Grâce au label et à diverses actions de communication, nous avons fait une très belle campagne de recrutement en 2022. Nous avons ainsi embauché trois personnes en direct, sans passer par un intermédiaire. Pour cette rentrée, nous sommes un peu en sureffectif. C’est un luxe. Je reconnais que d’autres cabinets nous envient. Mais comme notre activité croît de façon constante, tout cela sera ajusté au moins de janvier. Nos équipes ne sont pas sous l’eau et nous, dirigeants, nous pouvons garder un peu de hauteur sur le développement de l’entreprise. Finalement, nous nous appliquons à nous-mêmes ce que nous conseillons aux autres : avoir une vision à long terme pour traiter le volume de travail que l’on aura à traiter.

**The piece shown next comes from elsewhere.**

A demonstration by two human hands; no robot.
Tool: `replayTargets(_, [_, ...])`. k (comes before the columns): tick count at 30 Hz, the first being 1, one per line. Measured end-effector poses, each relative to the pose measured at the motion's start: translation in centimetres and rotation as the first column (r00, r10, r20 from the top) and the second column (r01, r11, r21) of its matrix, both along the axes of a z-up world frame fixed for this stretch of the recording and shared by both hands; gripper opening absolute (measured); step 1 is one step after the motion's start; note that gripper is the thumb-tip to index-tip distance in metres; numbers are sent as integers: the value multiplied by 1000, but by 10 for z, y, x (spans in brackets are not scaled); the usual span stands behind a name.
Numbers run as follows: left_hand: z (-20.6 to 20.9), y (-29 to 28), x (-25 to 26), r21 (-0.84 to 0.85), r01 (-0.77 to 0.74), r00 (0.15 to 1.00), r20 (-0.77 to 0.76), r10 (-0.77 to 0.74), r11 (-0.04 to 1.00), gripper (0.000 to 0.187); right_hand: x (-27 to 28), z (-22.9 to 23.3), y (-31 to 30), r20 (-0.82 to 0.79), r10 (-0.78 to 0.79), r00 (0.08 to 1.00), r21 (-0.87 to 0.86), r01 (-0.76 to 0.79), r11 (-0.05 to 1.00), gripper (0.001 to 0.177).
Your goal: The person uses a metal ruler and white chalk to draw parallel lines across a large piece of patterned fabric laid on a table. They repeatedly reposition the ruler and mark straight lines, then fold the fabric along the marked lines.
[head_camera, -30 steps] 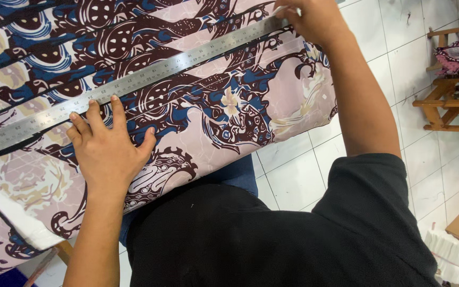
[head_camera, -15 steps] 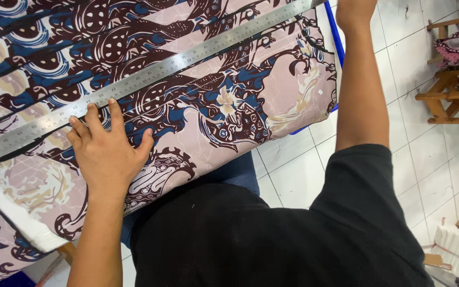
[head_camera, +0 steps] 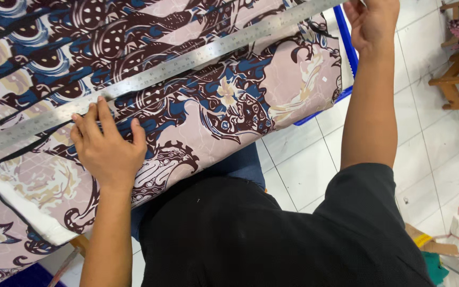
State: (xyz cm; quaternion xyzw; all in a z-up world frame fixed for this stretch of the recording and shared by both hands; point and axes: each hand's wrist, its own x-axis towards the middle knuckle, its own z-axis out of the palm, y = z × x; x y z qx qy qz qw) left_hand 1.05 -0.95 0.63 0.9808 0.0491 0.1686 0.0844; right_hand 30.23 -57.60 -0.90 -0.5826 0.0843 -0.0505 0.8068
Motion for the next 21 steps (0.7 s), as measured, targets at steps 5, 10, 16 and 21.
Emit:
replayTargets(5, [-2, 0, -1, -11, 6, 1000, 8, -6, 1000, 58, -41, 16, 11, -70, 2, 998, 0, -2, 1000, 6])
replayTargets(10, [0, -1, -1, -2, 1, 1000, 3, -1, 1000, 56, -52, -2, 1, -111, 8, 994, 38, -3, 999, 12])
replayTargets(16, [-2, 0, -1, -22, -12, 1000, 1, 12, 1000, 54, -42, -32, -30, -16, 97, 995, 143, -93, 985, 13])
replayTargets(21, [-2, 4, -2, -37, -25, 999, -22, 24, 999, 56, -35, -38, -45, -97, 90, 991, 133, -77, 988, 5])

ON FAIT BEAUCOUP DE PÉDAGOGIE ET D’HUMAIN POUR TROUVER LA MEILLEURE SOLUTION POUR LE DIRIGEANT ET SON ENTREPRISE.

Quels sont vos projets ?

Notre principal défi dans les années à venir c’est de continuer à maintenir une certaine proximité humaine et géographique avec nos clients tout en devenant une entreprise de taille moyenne. C’est dans cette optique que nous avons réalisé notre première opération de croissance externe au début de l’été en rachetant un cabinet (CA de 250 000 €) avec quatre salariés à Rocheservière. Et nous venons en septembre d’ouvrir une antenne à Talmont-Saint-Hilaire (investissement : 15 000 €, dépôt de garantie, matériel et prestation informatique, mobilier, NDLR) avec trois emplois à la clé. Nos locaux sablais, acquis en juillet 2021 (investissement d’1,5 M€ pour 630 m²), nous permettent d’envisager la croissance des cinq prochaines années avec sérénité. Nous disposons en effet d’un emplacement de choix (dans une zone commerciale, le long de la rocade, NDLR) avec une réserve foncière de plus de 200 m² sur le toit. Parallèlement, nous louons la moitié de notre rez-de-chaussée, six bureaux, à des jeunes entreprises. Nous leur fournissons un full-service (ménage, internet fibre, copieur…). Nous rentabilisons ainsi un espace disponible, contribuant au paiement de 25 % de l’emprunt immobilier. C’est aussi une réserve foncière complémentaire d’environ 150 m². Aujourd’hui, nous employons 25 salariés mais nous avons la capacité logistique de doubler les effectifs. Ce n’est pas un objectif à proprement parler car nous souhaitons rester à taille humaine. Nous ne faisons qu’étoffer l’équipe pour répondre à la demande ou améliorer le service client.